Air mataku juga ikut meledak. Akhirnya, setelah aku sadar bahwa aku ngga pernah sendiri dan ingat lagi
padaNya, tak perlu aku yang mengatakan ‘ingin menjadi sahabat’ pada seseorang. Bahkan malah orang
lain yang membutuhkan kita sebagai sahabatnya. Aku melepaskan pelukan kami. “ Makasih ya, Vy. Ngga
papa koki kita pisah.

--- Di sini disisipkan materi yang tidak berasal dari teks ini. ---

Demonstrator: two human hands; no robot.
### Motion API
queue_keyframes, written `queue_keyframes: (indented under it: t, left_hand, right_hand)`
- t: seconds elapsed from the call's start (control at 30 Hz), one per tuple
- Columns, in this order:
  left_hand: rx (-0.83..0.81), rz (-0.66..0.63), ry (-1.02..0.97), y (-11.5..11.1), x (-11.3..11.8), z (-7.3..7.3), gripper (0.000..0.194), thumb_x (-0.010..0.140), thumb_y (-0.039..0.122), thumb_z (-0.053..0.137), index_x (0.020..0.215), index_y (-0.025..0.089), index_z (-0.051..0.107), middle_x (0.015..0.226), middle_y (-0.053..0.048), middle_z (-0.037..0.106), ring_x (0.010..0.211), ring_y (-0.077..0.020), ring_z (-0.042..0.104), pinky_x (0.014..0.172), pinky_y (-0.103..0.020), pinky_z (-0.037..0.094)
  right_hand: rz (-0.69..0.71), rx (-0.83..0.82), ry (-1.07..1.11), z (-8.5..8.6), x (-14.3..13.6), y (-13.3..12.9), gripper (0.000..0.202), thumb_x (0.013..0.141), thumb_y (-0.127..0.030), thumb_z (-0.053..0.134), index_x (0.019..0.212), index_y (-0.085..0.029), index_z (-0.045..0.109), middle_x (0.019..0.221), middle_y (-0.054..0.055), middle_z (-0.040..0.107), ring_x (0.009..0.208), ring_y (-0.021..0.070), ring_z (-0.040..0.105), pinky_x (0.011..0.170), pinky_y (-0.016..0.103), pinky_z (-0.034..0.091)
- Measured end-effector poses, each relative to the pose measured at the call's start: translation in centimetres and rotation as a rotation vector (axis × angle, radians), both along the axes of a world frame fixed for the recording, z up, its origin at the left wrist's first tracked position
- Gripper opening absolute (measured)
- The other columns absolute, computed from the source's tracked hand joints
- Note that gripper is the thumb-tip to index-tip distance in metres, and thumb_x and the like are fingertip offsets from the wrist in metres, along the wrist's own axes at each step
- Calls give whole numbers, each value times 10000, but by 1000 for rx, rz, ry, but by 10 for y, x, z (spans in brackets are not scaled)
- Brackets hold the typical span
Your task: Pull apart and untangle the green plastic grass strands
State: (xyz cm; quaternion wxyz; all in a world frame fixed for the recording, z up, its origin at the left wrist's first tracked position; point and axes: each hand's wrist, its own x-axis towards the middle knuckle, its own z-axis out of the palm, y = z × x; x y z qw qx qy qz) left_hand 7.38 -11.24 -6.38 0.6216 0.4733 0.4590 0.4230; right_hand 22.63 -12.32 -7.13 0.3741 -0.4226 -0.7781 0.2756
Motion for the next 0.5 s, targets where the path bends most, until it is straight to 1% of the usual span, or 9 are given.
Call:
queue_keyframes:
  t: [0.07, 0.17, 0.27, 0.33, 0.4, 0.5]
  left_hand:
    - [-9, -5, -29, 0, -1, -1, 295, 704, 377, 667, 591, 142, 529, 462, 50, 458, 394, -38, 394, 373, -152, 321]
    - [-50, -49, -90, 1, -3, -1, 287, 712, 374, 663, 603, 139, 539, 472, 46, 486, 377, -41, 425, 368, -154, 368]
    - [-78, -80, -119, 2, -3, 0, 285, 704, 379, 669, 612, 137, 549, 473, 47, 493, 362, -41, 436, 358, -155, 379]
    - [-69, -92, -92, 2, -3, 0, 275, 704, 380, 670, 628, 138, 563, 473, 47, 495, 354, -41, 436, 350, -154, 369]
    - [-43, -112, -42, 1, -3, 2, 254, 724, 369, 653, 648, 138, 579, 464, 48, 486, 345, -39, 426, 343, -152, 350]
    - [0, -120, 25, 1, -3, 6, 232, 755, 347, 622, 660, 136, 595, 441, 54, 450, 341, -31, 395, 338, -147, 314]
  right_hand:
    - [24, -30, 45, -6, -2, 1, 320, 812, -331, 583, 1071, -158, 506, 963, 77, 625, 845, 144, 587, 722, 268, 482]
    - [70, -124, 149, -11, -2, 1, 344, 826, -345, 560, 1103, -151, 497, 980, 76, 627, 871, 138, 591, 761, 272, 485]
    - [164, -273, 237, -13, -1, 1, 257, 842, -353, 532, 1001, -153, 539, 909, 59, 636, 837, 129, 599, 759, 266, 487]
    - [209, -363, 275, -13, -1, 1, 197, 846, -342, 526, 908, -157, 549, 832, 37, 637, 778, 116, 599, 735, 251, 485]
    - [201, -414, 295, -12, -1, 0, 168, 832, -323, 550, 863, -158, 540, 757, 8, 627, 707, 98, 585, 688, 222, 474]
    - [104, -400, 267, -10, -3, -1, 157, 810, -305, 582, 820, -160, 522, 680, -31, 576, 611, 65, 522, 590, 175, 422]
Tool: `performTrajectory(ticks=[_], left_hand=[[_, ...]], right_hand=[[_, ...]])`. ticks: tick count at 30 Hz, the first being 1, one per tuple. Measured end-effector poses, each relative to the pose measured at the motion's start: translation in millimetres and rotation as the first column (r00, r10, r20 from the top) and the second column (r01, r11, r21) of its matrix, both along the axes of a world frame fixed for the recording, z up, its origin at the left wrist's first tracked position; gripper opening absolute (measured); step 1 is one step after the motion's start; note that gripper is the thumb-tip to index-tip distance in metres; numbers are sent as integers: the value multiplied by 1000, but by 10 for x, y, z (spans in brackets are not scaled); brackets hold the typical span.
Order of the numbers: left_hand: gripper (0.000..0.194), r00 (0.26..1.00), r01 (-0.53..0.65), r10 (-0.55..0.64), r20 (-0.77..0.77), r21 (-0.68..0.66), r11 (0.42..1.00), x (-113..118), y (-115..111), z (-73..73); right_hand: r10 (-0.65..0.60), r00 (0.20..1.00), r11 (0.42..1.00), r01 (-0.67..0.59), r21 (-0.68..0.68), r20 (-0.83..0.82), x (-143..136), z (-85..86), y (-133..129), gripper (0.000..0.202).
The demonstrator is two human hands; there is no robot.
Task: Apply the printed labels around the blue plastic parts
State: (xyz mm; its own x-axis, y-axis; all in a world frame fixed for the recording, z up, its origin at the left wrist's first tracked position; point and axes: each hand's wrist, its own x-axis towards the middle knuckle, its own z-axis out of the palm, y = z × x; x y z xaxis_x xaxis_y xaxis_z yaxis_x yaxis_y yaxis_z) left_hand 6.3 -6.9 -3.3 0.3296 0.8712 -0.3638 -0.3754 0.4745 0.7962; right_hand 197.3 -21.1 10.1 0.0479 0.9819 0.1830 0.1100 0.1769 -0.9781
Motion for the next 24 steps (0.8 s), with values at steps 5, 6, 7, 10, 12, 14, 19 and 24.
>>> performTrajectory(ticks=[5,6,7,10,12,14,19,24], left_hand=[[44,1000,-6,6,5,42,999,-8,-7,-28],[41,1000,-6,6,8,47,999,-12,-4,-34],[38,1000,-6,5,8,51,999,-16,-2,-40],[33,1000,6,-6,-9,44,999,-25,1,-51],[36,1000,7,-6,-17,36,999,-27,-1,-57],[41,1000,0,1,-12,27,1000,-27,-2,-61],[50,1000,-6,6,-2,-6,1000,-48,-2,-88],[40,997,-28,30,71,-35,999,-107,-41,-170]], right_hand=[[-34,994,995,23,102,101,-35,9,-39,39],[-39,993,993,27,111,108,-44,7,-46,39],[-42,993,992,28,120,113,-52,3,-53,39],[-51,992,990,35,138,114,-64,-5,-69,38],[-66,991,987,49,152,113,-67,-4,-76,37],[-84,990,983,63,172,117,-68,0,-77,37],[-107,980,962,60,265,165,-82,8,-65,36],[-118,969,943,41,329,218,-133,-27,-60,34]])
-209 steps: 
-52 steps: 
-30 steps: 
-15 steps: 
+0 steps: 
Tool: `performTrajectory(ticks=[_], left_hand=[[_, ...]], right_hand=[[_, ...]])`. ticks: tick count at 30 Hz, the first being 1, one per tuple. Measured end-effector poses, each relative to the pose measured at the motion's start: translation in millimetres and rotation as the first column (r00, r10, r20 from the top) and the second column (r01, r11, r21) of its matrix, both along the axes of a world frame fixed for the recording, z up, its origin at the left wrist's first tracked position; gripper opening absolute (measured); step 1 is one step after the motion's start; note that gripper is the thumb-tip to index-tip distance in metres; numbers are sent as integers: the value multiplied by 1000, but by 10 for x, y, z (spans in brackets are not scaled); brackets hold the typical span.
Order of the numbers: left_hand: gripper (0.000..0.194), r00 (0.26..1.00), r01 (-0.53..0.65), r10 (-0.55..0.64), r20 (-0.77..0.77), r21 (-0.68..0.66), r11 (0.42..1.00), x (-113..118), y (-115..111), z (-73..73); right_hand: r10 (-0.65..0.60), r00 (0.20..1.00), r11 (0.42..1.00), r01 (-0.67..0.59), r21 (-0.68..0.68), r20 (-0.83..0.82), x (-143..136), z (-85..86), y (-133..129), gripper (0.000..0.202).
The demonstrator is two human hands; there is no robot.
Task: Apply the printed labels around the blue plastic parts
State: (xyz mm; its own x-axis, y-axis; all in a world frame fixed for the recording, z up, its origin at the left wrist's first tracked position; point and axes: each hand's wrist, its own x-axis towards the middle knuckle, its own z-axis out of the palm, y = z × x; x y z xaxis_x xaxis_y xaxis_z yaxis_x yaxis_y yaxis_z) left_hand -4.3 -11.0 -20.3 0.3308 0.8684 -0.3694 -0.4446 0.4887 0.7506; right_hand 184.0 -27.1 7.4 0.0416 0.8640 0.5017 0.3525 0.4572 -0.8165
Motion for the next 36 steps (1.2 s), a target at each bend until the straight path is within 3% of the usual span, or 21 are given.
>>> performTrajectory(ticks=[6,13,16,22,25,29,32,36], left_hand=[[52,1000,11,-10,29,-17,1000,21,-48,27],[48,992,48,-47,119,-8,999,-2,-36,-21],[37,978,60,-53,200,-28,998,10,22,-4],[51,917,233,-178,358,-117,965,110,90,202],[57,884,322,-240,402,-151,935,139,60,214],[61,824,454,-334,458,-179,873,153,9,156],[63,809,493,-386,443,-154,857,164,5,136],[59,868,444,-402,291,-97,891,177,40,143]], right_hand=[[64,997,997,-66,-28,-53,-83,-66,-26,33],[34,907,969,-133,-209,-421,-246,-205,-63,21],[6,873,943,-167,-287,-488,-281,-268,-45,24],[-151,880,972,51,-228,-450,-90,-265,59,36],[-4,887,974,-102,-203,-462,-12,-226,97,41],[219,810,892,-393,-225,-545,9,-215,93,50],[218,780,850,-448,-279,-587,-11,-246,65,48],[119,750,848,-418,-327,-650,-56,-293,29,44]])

Emang kalau pisah, persahabatan bakal putus. Kalau putus, itu bukan
persahabatan,” kataku tersenyum.

Akhir sisa-sisa air mataku. Kami tersenyum bersama. Persahabatan yang indah, semoga persahabatan
kami diridoi Allah. Sahabat itu, terkadang tak perlu kita cari. Dia yang akan menghampiri kita dengan
sendirinya. Kita hanya perlu berbuat baik pada siapapun. Dan yang terpenting, jangan sampai kita
melupakan Allah. Jangan merasa sepi. La takhof, wala tahzan, innallaha ma’ana..Dia tak pernah
meninggalkan kita. Maka jangan pula tinggalkannya. TAMAT –

Unsur Instrinsik :

• Tema : Persahabatan

• Tokoh : Faiy, Maya, Ria, Silvy, Lara

• Watak :

Faiy : Kurang percaya diri


Maya : Tidak peduli

Ria: Tidak peduli

Lara : Acuh

Silvy: Peduli

• Alur : Maju mundur

• Latar :

Tempat

Asrama

Perpustakaan

Di kamar silvy

Waktu

Siang Hari

Suasana : Mengharukan

Sudut pandang : Orang Pertama

Amanat : Sebagai makluk hidup kita harus percaya adanya tuhan yang selalu menemani umatnya
dimana pun berada.

Unsur Ekstrinsik:

-Nilai Agama

Nilai agama yaitu nilai-nilai dalam cerita yang berkaitan dengan aturan/ajaran yang bersumber dari
agama tertentu.

-Nilai Moral

Nilai moral yaitu nilai-nilai dalam cerita yang berkaitan dengan akhlak/perangai atau etika. Nilai moral
dalam cerita bisa jadi nilai moral yang baik, bisa pula nilai moral yang buruk/jelek.

-Nilai Budaya
Nilai budaya adalah nilai-nilai yang berkenaan dengan kebiasaan/tradisi/adat-istiadat yang berlaku pada
suatu daerah.

-Nilai Sosial

Nilai sosial yaitu nilai-nilai yang berkenaan dengan tata pergaulan antara individu dalam masyarakat.